Guidry News recently met with a University of Texas Medical Branch researcher whose team found two particular gene variants that could make a person three times more likely to develop multiple sclerosis.
Mariano Garcia-Blanco, professor and chair of biochemistry and molecular biology at UTMB, has been collaborating with scientists from UTMB, Duke University, University of California, Berkeley and Case Western Reserve University to study two DNA variants in a person’s genetic code.
He said his research began when a colleague came to him ten years ago to discuss the mutations in certain genomes. Listen (25:59)
“(My colleague) said to me, ‘We have found a variant in this gene called the (abbreviated) IL7R and this is the first variant we found associated with multiple sclerosis,’ ” Garcia-Blanco said.
He said they began working together because he knew how the unique way the variant, IL7R, created protein.
“We know how to decode this information,” he said. ”You translate the information from the gene to proteins. But if you were actually trying to decode it by looking at...if you can imagine…a filmstrip and every frame gives you a frame of the protein. If you looked at IL7R, it would make absolutely no sense. It would be like before the editor cut it.”
He said the “film editing” process in human bodies is different for IL7R. It has a specific way that it acts which is similar to “splicing film”.
As a result, IL7R can make one of two forms of protein.
“One form of the receptor sits on the cells,” he said. “In the other form the receptor becomes soluble and it becomes soluble IL7R. So this soluble IL7R is a protein.”
The soluble IL7R, or “the alternative splicing protein,” makes a piece of the receptor that can move around, he said. He added that identifying how it operates was important to the team.
“We don’t completely understand why having too much of that soluble IL7R is bad, but it is,” he said. “So having too much soluble IL7R floating around in the circulation predisposes you to autoimmunity. We have very strong suspicions that it is not only multiple sclerosis but several other autoimmune disorders.”
With that information, Garcia-Blanco said he and the research team were able to publish information in 2007 that showed an association between the IL7R variant and multiple sclerosis.
‘It was significant enough that we believed there was a true association with the disease,” he said. “Then we became fascinated with the splicing effects on IL7R and thought that, if we study, we may understand more. We went into a deep analysis of how you manipulate the splicing.”
Splicing studies led researchers to find a second variant, he said.
“We wanted to know the genetic “editors” but we also wanted to know what were the “editors”, or proteins, that actually were involved in deciding whether to make more of this soluble IL7R.”
The researchers tested 150 proteins to find specific ones that were linked with the variant.
“The one that was the master – because it had the biggest effect – was one named DDX39B,” he said. “Now, it has a weird name because it is a part of a long family of proteins.”
After they identified the protein, they began trying to find a connection with the variants.
“The prediction was that if you had high levels of it in your T-cells…and had low levels of this protein, I would expect it to make more of the soluble IL7R,” he said.
“That is because the protein DDX39B represses the ability to perform the variant splicing that creates soluble IL7R. We could - by manipulating the level artificially - show that that was exactly what was the case,” he said.
He and the team then had two independent analyses done to test their case. Both came back with the same result as Garcia-Blanco and his team.
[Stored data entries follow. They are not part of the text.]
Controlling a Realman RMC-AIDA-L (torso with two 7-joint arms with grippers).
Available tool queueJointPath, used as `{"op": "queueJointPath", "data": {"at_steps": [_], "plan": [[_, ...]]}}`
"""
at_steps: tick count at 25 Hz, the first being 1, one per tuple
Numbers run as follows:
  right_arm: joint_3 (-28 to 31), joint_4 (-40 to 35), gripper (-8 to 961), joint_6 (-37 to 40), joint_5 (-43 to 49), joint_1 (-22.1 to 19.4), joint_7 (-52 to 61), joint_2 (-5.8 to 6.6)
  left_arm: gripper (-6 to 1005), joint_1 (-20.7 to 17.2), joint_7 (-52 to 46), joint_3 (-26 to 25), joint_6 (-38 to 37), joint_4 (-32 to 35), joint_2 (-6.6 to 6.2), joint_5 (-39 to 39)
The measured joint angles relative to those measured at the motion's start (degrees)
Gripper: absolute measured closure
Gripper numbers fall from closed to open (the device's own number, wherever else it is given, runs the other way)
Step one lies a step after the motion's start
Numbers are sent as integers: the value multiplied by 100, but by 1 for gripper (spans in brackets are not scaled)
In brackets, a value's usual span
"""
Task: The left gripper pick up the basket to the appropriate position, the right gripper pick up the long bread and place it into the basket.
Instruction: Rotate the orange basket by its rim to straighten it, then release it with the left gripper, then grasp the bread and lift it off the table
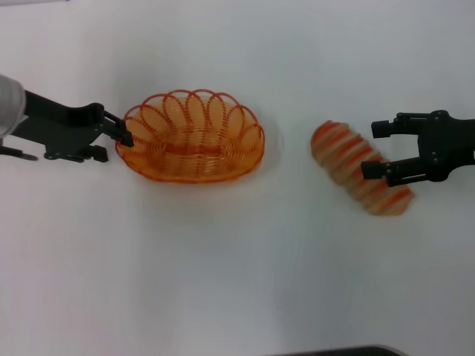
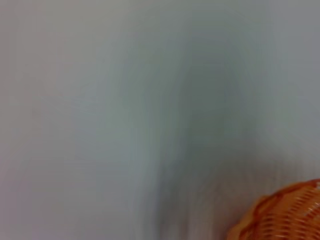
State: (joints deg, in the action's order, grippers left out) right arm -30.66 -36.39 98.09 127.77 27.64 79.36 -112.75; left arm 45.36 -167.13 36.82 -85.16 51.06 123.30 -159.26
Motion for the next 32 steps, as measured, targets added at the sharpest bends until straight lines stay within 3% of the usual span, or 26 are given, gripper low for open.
{"op": "queueJointPath", "data": {"at_steps": [4, 8, 12, 14, 15, 19, 22, 27, 30, 32], "plan": [[46, 0, 21, 17, -43, 66, 307, -33, 527, -359, 845, -8, 18, 558, 34, 360], [82, -5, 23, -180, -50, 177, 664, -67, 372, -1078, 2709, -94, 155, 736, 9, 1905], [89, 1, 26, -621, -54, 233, 979, -113, 320, -1735, 5036, -160, 85, 157, -216, 3733], [91, -2, 27, -729, -78, 246, 1154, -134, 321, -1853, 6022, -254, 25, -174, -323, 4134], [93, -12, 28, -739, -113, 247, 1249, -137, 322, -1883, 6726, -352, -99, -344, -361, 4163], [96, -58, 30, -760, -359, 267, 1842, -143, 324, -1860, 7939, -325, -466, -560, -371, 3911], [74, -62, 32, -869, -394, 322, 2275, -122, 322, -1822, 8226, -177, -519, -648, -359, 3788], [-27, -199, 35, -935, -234, 504, 3156, 66, 299, -1820, 8315, -70, -563, -682, -349, 3680], [-265, -521, 37, -674, 110, 705, 3837, 216, 244, -1849, 8412, -77, -593, -672, -344, 3638], [-340, -814, 38, -333, 585, 901, 4218, 252, 208, -1871, 8480, -97, -595, -671, -335, 3632]]}}
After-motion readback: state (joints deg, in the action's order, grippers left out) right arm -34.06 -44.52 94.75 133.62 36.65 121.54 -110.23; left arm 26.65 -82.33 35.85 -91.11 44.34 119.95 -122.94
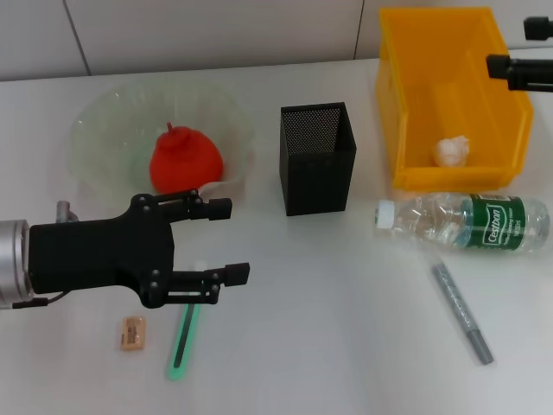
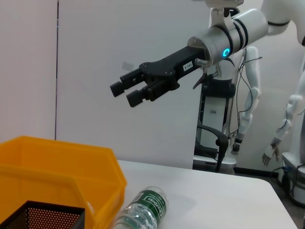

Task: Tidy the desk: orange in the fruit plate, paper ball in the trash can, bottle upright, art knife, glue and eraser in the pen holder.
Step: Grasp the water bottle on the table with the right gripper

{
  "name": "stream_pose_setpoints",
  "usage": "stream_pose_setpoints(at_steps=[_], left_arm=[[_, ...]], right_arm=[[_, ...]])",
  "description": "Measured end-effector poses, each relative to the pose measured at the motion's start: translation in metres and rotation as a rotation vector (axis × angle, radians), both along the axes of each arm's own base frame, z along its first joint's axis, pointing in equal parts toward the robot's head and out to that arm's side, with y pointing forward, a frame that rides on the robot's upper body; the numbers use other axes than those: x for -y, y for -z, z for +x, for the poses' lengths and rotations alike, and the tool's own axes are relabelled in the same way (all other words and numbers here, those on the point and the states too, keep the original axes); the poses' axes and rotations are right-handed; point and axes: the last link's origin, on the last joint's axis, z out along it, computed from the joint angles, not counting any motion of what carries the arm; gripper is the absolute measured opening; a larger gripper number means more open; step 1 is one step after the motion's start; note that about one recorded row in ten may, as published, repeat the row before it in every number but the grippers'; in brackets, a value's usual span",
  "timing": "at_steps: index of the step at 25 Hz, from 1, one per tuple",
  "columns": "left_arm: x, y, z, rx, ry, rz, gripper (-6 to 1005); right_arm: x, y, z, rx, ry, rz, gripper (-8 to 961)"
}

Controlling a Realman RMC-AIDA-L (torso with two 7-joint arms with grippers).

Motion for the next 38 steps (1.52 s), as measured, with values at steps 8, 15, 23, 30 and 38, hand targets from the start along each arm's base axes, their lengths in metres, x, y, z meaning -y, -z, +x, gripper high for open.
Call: stream_pose_setpoints(at_steps=[8,15,23,30,38], left_arm=[[0.001,0.001,0.001,0.003,0.002,-0.003,813],[0.002,0.001,0.001,0.005,0.002,-0.007,813],[0.003,0.002,0.001,0.009,0.002,-0.011,812],[0.004,0.003,0.001,0.011,-0.006,-0.022,812],[0.003,0.004,0.003,0.016,-0.012,-0.031,813]], right_arm=[[0.008,-0.002,-0.013,0.17,0.187,-0.158,711],[0.01,-0.006,-0.007,0.262,0.292,-0.296,711],[0.012,-0.007,0.002,0.393,0.19,-0.378,712],[0.007,-0.002,0.011,0.536,0.108,-0.432,712],[-0.012,0.02,0.016,0.723,-0.002,-0.463,712]])
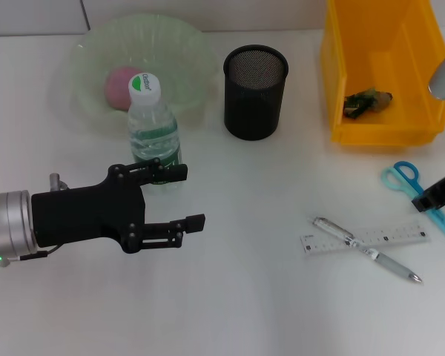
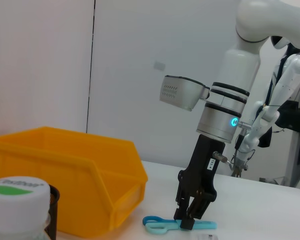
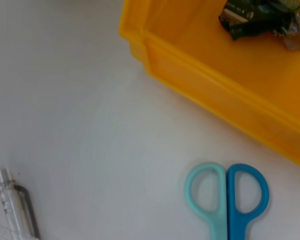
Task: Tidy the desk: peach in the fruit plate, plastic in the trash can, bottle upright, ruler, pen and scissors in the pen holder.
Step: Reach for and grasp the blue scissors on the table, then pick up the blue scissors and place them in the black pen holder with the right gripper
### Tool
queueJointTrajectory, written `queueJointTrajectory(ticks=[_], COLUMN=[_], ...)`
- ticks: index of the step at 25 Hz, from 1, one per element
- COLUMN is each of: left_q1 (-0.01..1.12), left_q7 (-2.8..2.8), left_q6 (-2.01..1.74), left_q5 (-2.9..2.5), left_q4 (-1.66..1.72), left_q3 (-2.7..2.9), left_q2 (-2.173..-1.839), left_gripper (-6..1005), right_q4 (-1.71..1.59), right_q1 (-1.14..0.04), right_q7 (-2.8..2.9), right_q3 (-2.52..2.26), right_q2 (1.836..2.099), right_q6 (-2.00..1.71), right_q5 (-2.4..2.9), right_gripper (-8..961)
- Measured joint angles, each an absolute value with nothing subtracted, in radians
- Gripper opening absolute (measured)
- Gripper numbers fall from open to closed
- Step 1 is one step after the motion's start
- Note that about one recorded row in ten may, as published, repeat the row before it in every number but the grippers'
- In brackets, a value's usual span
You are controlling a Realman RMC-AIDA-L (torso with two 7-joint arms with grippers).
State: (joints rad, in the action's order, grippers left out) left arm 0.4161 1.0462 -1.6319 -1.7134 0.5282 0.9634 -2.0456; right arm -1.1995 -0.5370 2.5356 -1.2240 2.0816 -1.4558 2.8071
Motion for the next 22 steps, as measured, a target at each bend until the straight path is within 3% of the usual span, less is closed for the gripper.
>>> queueJointTrajectory(ticks=[12,18,22], left_q1=[0.411,0.405,0.401], left_q7=[1.046,1.047,1.047], left_q6=[-1.633,-1.64,-1.642], left_q5=[-1.713,-1.714,-1.713], left_q4=[0.528,0.528,0.529], left_q3=[0.962,0.96,0.961], left_q2=[-2.046,-2.046,-2.046], left_gripper=[812,812,813], right_q4=[-1.231,-1.332,-1.311], right_q1=[-0.518,-0.501,-0.508], right_q7=[2.504,2.35,2.256], right_q3=[-1.193,-0.962,-0.749], right_q2=[2.079,2.077,2.054], right_q6=[-1.481,-1.627,-1.724], right_q5=[2.733,2.58,2.362], right_gripper=[213,213,213])
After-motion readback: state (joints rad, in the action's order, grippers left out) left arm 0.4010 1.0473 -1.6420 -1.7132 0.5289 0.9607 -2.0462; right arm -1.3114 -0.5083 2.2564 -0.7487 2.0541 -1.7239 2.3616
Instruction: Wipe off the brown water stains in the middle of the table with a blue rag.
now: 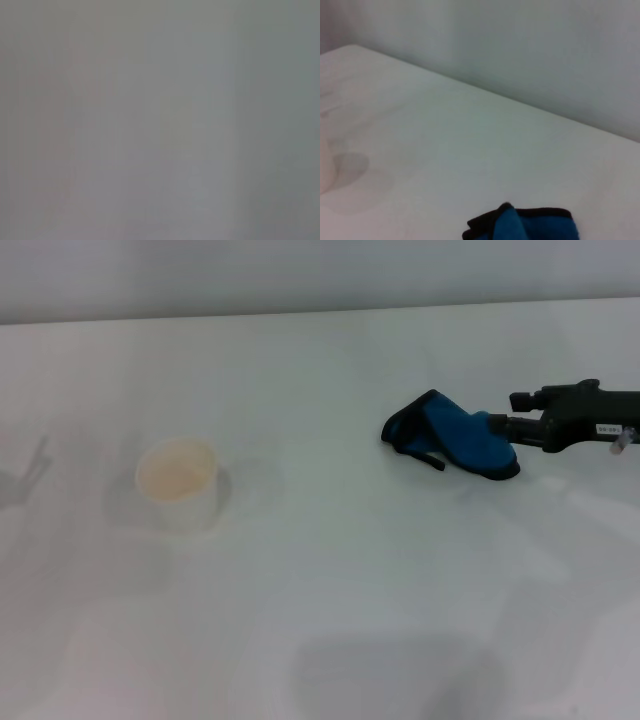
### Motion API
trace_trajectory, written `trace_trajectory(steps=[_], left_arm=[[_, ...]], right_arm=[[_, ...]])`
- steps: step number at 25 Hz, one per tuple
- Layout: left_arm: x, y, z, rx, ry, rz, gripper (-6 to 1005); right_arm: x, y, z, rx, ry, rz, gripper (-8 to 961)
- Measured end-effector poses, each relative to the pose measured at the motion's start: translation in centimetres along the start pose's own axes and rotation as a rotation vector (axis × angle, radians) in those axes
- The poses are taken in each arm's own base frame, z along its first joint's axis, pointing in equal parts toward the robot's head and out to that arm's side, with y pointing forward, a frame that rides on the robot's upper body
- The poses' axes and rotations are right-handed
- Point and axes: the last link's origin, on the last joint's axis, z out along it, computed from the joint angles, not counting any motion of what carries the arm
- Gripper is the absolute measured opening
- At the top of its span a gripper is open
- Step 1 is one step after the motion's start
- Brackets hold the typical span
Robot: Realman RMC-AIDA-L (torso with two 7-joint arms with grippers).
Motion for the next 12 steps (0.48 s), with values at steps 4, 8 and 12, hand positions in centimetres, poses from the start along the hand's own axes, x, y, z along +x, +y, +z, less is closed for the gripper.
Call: trace_trajectory(steps=[4,8,12], left_arm=[[0.01,0.01,-0.03,-0.001,0.001,0.000,877],[-0.09,0.00,-0.14,0.001,-0.002,-0.001,877],[-0.22,0.05,-0.25,0.002,-0.006,-0.004,877]], right_arm=[[-0.10,-0.40,-0.63,0.011,-0.033,0.027,460],[-0.31,-0.49,-0.97,0.008,-0.050,0.032,633],[-0.95,-0.43,-0.99,0.008,-0.094,-0.005,740]])
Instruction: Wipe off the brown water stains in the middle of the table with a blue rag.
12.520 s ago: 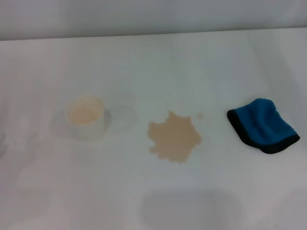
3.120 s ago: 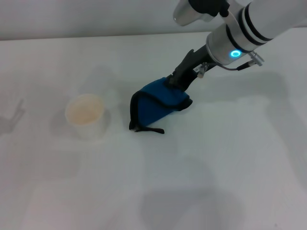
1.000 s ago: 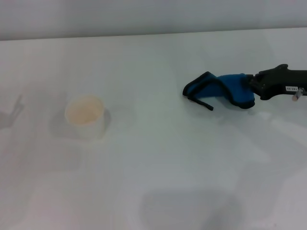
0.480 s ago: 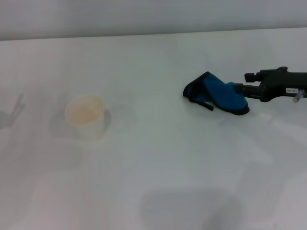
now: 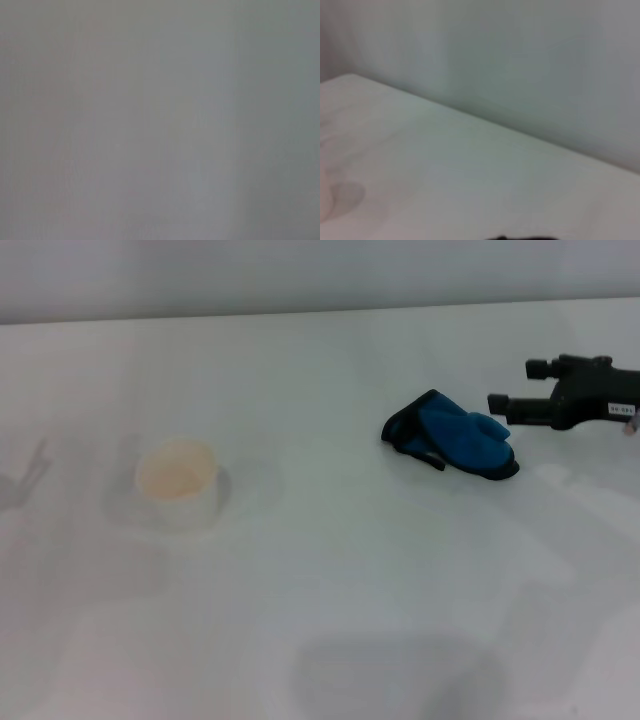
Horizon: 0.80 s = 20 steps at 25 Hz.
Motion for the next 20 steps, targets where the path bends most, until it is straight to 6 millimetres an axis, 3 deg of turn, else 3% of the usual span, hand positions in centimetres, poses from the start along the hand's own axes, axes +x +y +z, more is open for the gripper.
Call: trace_trajectory(steps=[3,8,15,20], left_arm=[[0.0,0.1,0.1,-0.002,0.001,-0.001,877],[0.2,0.4,0.5,-0.013,0.006,-0.001,877],[0.2,0.5,0.6,-0.015,0.006,-0.004,878],[0.1,0.7,0.6,-0.017,0.001,-0.011,878]], right_arm=[[-0.6,-0.3,-0.2,0.024,-0.064,-0.010,820],[-0.6,-1.6,-1.2,0.130,-0.263,0.031,868],[1.2,-2.8,-2.5,0.348,-0.516,0.061,874],[3.0,-3.3,-3.0,0.499,-0.564,0.078,874]])
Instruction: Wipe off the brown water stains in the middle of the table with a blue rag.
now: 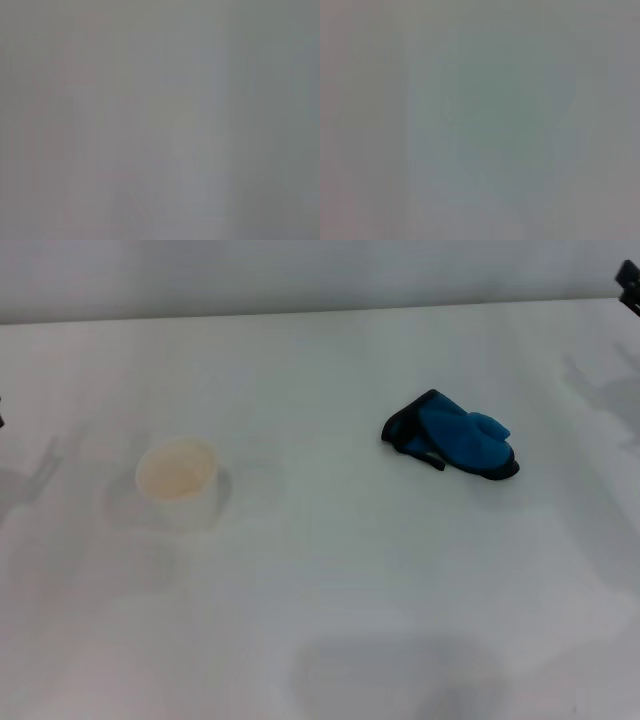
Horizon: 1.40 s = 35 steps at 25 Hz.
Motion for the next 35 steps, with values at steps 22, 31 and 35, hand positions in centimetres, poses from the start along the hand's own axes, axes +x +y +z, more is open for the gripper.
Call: trace_trajectory(steps=[22,31,35], left_arm=[[0.0,0.8,0.4,-0.013,0.008,-0.023,878],[0.1,1.0,0.1,-0.018,0.031,-0.040,876],[0.1,1.1,0.1,-0.019,0.035,-0.041,874]], right_arm=[[4.6,0.7,-3.5,0.149,0.074,-0.054,874],[4.8,0.5,-4.2,0.161,0.081,-0.051,874],[4.8,0.5,-4.3,0.161,0.079,-0.051,874]])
“At that point we knew we were onto something fantastic,” he said. “We now know that this protein is not only functionally important, but it must be important to the cause and to the association with the disease.”
Garcia-Blanco concluded by saying that the findings are important to the scientific community, but also to the public, because they could eventually help identify persons vulnerable to multiple sclerosis and provide new interventions and treatments.